The plans were a shock.  In Germany some militant unions joined left-wing parties in demonstrations in Berlin and Stuttgart.  Their slogan: “We won’t pay for your crisis!”  Ten or twenty thousand turned out, too many for the media to ignore, but not nearly enough to really shake things up.

But that other event shook things up more than expected.  After the surprise resignation of President Horst Koehler, at least in part because he told the truth about the true economic reasons for sending troops to Afghanistan, the two coalition partners agreed on a candidate; the Christian Democratic head of the government in Lower Saxony, Christian Wulff.  He is good-looking and has a reputation of being harmless, despite the usual one-sided steps influenced by the mighty Volkswagen company in his bailiwick.  Since the two parties have a majority in the huge legislative body called together to choose a president, things were expected to go smoothly.

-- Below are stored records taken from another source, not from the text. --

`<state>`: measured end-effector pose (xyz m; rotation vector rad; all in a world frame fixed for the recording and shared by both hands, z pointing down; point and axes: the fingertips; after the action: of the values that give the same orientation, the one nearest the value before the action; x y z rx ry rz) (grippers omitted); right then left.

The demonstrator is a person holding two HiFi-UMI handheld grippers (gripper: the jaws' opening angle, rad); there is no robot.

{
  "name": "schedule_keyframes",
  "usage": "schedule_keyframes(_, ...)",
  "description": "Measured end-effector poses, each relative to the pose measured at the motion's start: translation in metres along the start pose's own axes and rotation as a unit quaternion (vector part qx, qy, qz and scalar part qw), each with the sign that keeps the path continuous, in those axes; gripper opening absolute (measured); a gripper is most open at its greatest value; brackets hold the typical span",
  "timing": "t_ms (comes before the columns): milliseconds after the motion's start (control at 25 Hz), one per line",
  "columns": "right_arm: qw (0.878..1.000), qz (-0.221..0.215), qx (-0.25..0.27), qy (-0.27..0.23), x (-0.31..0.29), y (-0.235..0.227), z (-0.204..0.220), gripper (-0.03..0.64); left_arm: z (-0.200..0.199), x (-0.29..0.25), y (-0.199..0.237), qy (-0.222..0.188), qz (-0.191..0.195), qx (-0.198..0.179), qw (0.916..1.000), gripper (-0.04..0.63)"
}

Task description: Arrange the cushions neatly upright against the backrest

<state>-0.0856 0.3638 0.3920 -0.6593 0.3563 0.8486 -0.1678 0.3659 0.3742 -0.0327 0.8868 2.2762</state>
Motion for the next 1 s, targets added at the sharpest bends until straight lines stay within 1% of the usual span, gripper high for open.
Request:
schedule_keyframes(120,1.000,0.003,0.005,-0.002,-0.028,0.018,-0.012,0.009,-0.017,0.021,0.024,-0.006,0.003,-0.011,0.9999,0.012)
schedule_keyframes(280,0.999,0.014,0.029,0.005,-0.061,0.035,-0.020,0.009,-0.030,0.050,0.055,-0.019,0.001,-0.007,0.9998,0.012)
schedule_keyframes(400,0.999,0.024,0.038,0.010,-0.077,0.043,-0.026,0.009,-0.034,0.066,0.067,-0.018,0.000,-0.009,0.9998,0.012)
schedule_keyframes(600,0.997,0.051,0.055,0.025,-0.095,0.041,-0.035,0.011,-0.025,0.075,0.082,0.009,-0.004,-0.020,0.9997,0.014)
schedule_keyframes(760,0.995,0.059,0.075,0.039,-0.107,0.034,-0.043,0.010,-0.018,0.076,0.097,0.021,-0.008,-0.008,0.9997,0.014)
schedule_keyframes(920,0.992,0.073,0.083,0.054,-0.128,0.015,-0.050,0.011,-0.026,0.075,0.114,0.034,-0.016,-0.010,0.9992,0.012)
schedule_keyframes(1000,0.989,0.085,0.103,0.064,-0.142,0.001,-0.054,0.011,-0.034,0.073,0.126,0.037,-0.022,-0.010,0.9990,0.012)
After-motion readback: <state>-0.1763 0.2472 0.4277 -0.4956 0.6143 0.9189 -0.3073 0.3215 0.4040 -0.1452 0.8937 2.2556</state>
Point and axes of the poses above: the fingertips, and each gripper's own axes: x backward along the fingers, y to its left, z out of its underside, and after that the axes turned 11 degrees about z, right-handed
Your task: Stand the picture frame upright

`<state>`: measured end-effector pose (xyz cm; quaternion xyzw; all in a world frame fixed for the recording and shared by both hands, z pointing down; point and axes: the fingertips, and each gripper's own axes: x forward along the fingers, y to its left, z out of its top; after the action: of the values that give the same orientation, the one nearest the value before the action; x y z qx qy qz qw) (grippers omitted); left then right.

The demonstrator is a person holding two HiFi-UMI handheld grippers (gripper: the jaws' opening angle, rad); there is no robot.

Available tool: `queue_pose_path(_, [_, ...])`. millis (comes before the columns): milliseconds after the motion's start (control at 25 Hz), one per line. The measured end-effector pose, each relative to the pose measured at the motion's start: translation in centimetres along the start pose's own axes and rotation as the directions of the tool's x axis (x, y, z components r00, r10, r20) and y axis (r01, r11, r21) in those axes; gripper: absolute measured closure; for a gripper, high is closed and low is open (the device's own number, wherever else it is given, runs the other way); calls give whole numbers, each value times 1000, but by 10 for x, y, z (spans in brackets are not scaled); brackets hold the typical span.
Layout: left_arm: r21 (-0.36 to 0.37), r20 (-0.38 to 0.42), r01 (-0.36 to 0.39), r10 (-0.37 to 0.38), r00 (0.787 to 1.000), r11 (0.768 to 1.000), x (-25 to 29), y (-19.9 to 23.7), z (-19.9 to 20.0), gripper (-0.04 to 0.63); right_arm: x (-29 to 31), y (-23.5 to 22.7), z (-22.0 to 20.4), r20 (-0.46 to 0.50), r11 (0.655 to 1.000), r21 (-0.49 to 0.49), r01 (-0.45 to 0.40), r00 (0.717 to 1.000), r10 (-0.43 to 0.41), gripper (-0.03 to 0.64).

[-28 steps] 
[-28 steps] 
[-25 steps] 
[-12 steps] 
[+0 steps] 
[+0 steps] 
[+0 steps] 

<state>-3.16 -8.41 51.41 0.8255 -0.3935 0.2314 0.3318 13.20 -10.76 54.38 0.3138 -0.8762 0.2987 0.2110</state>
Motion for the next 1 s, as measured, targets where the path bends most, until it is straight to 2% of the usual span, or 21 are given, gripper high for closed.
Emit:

But then the SPD and the Greens took a step bordering on genius, something not always expected of them.  As an opposition candidate they chose Joachim Gauck, who for ten years after the demise of the GDR administered the files on its Stasi, or State Security.  Since nearly anyone with any position of even minor responsibility and many without had had some relations with the Stasi, his hunting ground was full of game.  Some had done some nasty spying and snooping, others had been hardly reprehensible, but Gauck and his bureau could ruin the careers — and often the lives — of countless people.  And they did.  Yet they received so much good publicity in West and East Germany, with the Stasi question constantly used in political situations, that he was assured of lots of votes.  All the parties were hit by dissension about this man, whose manner and actions are in many ways reminiscent of Joe McCarthy and J. Edgar Hoover rolled together.  Enough CDU and FDP electors may switch sides to give him a majority or, failing that, the needed plurality in the third vote.  The Left chose a third candidate, a woman who was once prominent in West German TV, and though she can get only a limited number of votes, the divisive question has arisen as to what her backers should do in the possibly decisive third vote.  Thus, the nomination of Gauck is splitting every single party.

And what is more important than the result of a vote for president, who has little more power than the British queen: if Gauck should beat Angela Merkel’s candidate, this would mean such a loss of prestige for Frau Merkel and her partners that the whole coalition government, now extremely unpopular, might get dragged down in a bitter quagmire.  And no one can really guess what would follow then; there is talk of reviving the old Christian Democratic-Social Democratic coalition which got Germany into its economic mess in the first place.  Don’t make any bets!


Victor Grossman, American journalist and author, is a resident of East Berlin for many years. He is the author of Crossing the River: A Memoir of the American Left, the Cold War, and Life in East Germany (University of Massachusetts Press, 2003).